• **WORK ORDER**:
Take the entries below and retype them word for word, excluding the images.

Source records
.....

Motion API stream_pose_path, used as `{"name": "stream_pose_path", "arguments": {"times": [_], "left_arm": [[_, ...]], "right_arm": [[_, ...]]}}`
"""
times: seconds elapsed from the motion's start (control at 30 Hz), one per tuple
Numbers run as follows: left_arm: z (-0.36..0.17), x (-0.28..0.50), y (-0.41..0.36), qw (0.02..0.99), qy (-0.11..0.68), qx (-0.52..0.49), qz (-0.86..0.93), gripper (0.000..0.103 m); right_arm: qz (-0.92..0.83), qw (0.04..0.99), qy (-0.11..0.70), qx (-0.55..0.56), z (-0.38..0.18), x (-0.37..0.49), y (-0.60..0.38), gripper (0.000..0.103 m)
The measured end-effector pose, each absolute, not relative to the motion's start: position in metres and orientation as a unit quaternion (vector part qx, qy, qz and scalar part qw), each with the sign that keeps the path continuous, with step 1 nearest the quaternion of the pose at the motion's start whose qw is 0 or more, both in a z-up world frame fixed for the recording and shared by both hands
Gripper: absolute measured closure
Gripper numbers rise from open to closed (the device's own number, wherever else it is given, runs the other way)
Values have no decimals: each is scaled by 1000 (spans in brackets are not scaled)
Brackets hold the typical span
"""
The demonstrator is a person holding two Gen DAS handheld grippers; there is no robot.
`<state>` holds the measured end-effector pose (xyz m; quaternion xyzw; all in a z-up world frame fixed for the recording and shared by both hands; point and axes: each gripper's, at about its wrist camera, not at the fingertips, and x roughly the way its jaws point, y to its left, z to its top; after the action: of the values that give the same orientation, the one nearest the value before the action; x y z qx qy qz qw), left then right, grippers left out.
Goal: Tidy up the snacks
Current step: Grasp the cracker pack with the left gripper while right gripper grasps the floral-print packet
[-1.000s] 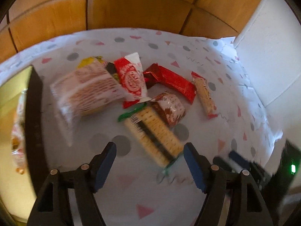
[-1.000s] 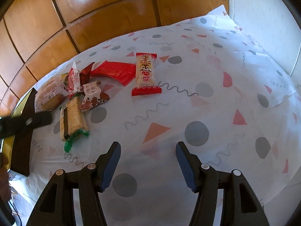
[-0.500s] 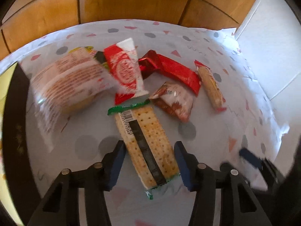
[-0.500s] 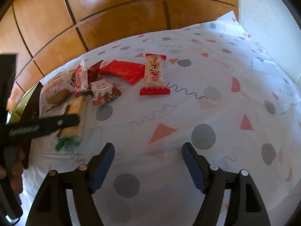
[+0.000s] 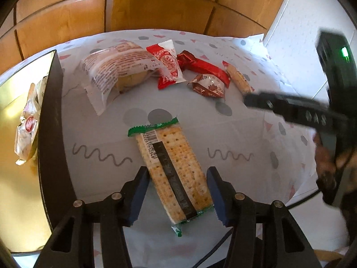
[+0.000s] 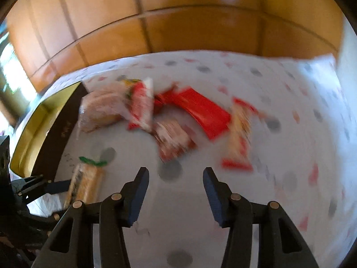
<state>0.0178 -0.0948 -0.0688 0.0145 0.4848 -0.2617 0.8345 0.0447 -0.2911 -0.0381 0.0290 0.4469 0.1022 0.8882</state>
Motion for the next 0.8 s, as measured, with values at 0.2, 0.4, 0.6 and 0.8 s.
{"name": "stream_pose_path", "arguments": {"times": [0.2, 0.4, 0.6, 0.8], "left_arm": [[-70, 18, -92, 835, 484, 5, -264, 47], [-71, 18, -94, 836, 481, 5, -263, 46], [-71, 17, -93, 837, 480, 4, -262, 46], [-71, 15, -97, 842, 473, 21, -261, 47]], "right_arm": [[143, 868, 471, -59, -36, 94, -260, 50], [151, 844, 502, -112, -56, 122, -250, 49], [142, 846, 504, -99, -73, 115, -254, 72], [115, 873, 473, -31, -74, 64, -263, 80]]}}
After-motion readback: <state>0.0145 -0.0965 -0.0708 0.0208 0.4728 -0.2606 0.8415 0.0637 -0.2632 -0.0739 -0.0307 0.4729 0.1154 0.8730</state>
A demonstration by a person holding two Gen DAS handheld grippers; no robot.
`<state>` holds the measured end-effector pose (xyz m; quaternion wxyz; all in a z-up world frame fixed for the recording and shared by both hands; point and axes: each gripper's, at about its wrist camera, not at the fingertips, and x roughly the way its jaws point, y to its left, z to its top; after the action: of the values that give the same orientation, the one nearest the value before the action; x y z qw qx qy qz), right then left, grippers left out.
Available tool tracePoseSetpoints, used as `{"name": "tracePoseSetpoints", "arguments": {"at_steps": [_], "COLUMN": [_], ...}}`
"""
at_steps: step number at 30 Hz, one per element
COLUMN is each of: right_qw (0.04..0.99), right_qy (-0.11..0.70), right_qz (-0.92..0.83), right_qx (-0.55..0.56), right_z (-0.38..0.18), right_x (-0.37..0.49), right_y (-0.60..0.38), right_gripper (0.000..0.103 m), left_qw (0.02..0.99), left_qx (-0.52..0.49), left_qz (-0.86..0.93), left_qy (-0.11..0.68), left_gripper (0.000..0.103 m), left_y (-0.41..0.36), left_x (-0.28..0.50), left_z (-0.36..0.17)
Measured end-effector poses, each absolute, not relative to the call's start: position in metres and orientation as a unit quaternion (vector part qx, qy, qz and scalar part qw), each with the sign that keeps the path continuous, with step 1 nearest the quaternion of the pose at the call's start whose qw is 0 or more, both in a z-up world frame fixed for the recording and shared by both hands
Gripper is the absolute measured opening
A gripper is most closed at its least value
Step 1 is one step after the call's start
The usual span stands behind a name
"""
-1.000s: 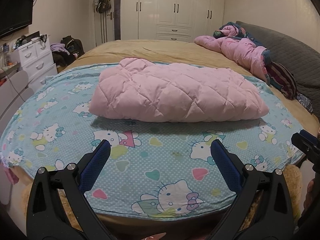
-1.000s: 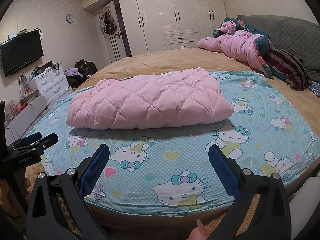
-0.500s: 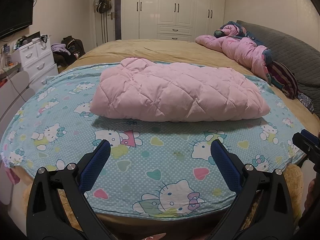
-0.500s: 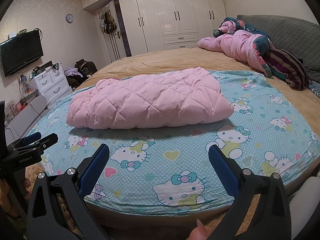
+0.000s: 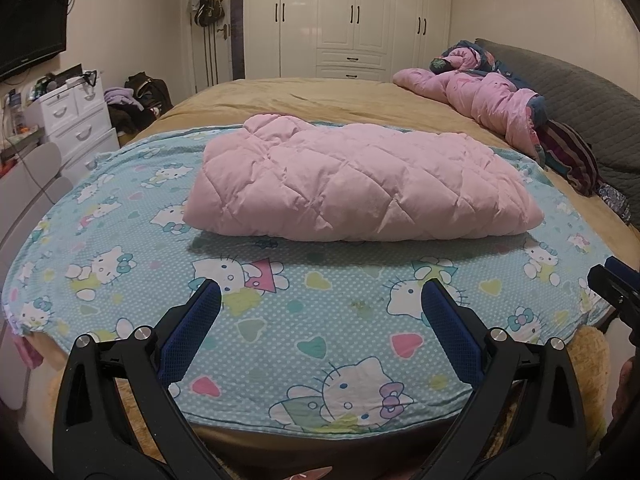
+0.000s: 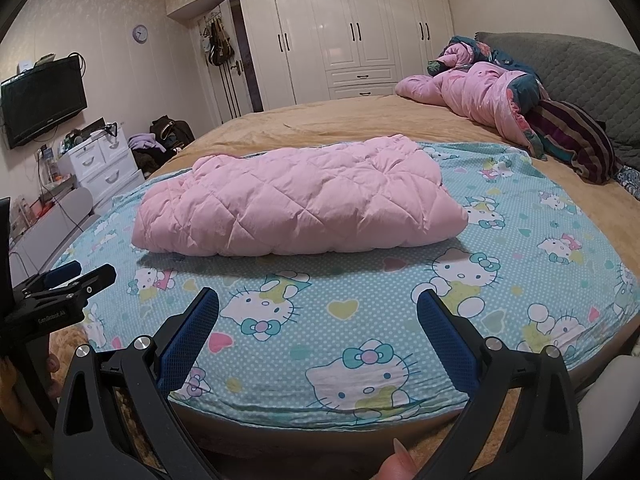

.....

• **SOLUTION TO THIS EXERCISE**:
Motion API stream_pose_path, used as `{"name": "stream_pose_path", "arguments": {"times": [_], "left_arm": [[_, ...]], "right_arm": [[_, ...]]}}`
"""
times: seconds elapsed from the motion's start (control at 30 Hz), one per tuple
Numbers run as follows: left_arm: z (-0.36..0.17), x (-0.28..0.50), y (-0.41..0.36), qw (0.02..0.99), qy (-0.11..0.68), qx (-0.52..0.49), qz (-0.86..0.93), gripper (0.000..0.103 m); right_arm: qz (-0.92..0.83), qw (0.04..0.99), qy (-0.11..0.70), qx (-0.55..0.56), z (-0.38..0.18), x (-0.37..0.49), y (-0.60..0.38), gripper (0.000..0.103 m)
The measured end-effector pose, each absolute, not relative to the motion's start: position in metres and orientation as a unit quaternion (vector part qx, qy, qz and scalar part qw), each with the sign that keeps the path continuous, with step 1 nearest the quaternion of the pose at the motion's start whose qw is 0 or more, both in a z-up world frame fixed for the recording and shared by both hands
Gripper: absolute measured closure
Gripper numbers rise from open to closed (the device's own number, wherever else it is given, runs the other way)
Values have no decimals: each is scaled by 1000 (spans in brackets are not scaled)
Brackets hold the typical span
"""
The demonstrator is a person holding two Gen DAS handheld grippers; there is no robot.
`<state>` holds the measured end-effector pose (xyz m; quaternion xyzw; all in a z-up world frame fixed for the recording and shared by both hands; point and axes: each gripper's, at about its wrist camera, not at the fingertips, and x roughly the way its jaws point, y to its left, z to its top; after the action: of the values that give the same orientation, the one nearest the value before the action; x y z qx qy qz qw), left then right, grippers left out.
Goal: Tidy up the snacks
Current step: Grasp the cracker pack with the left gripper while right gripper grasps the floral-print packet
[-1.000s] 
[-1.000s] 
[-0.500s] 
[-0.500s] 
[+0.000s] 
[+0.000s] 
<state>0.0178 -0.0948 -0.0688 0.0145 0.4848 -0.2617 0.8345 0.0447 -0.2911 -0.0381 0.0290 0.4469 0.1022 0.8882</state>
Motion for the next 0.8 s, as measured, with values at 0.2, 0.4, 0.6 and 0.8 s.
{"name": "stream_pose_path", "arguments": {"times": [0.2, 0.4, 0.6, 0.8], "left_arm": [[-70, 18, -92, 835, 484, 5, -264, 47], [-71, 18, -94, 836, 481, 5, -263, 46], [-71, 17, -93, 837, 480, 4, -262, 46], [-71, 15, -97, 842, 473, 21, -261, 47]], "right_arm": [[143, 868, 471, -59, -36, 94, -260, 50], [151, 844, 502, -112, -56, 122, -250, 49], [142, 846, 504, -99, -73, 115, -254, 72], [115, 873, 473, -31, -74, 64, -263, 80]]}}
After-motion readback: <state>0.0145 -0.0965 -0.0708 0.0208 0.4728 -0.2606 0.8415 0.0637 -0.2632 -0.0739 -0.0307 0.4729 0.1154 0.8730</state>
A demonstration by a person holding two Gen DAS handheld grippers; no robot.
`<state>` holds the measured end-effector pose (xyz m; quaternion wxyz; all in a z-up world frame fixed for the recording and shared by both hands; point and axes: each gripper's, at about its wrist camera, not at the fingertips, and x roughly the way its jaws point, y to its left, z to its top; after the action: of the values that give the same orientation, the one nearest the value before the action; x y z qw qx qy qz), right then left, grippers left out.
Available tool tracePoseSetpoints, used as `{"name": "tracePoseSetpoints", "arguments": {"at_steps": [_], "COLUMN": [_], ...}}`
"""
at_steps: step number at 30 Hz, one per element
COLUMN is each of: right_qw (0.04..0.99), right_qy (-0.11..0.70), right_qz (-0.92..0.83), right_qx (-0.55..0.56), right_z (-0.38..0.18), right_x (-0.37..0.49), right_y (-0.60..0.38), right_gripper (0.000..0.103 m), left_qw (0.02..0.99), left_qx (-0.52..0.49), left_qz (-0.86..0.93), left_qy (-0.11..0.68), left_gripper (0.000..0.103 m), left_y (-0.41..0.36), left_x (-0.28..0.50), left_z (-0.36..0.17)
Measured end-effector poses, each absolute, not relative to the call's start: position in metres and orientation as a unit quaternion (vector part qx, qy, qz and scalar part qw), each with the sign that keeps the path continuous, with step 1 nearest the quaternion of the pose at the call's start whose qw is 0 or more, both in a z-up world frame fixed for the recording and shared by both hands
Gripper is the absolute measured opening
A gripper is most closed at its least value
Step 1 is one step after the call's start
The usual span stands behind a name
"""
-1.000s: 
-1.000s: 
-0.500s: 
-0.500s: 
+0.000s: 
+0.000s: 

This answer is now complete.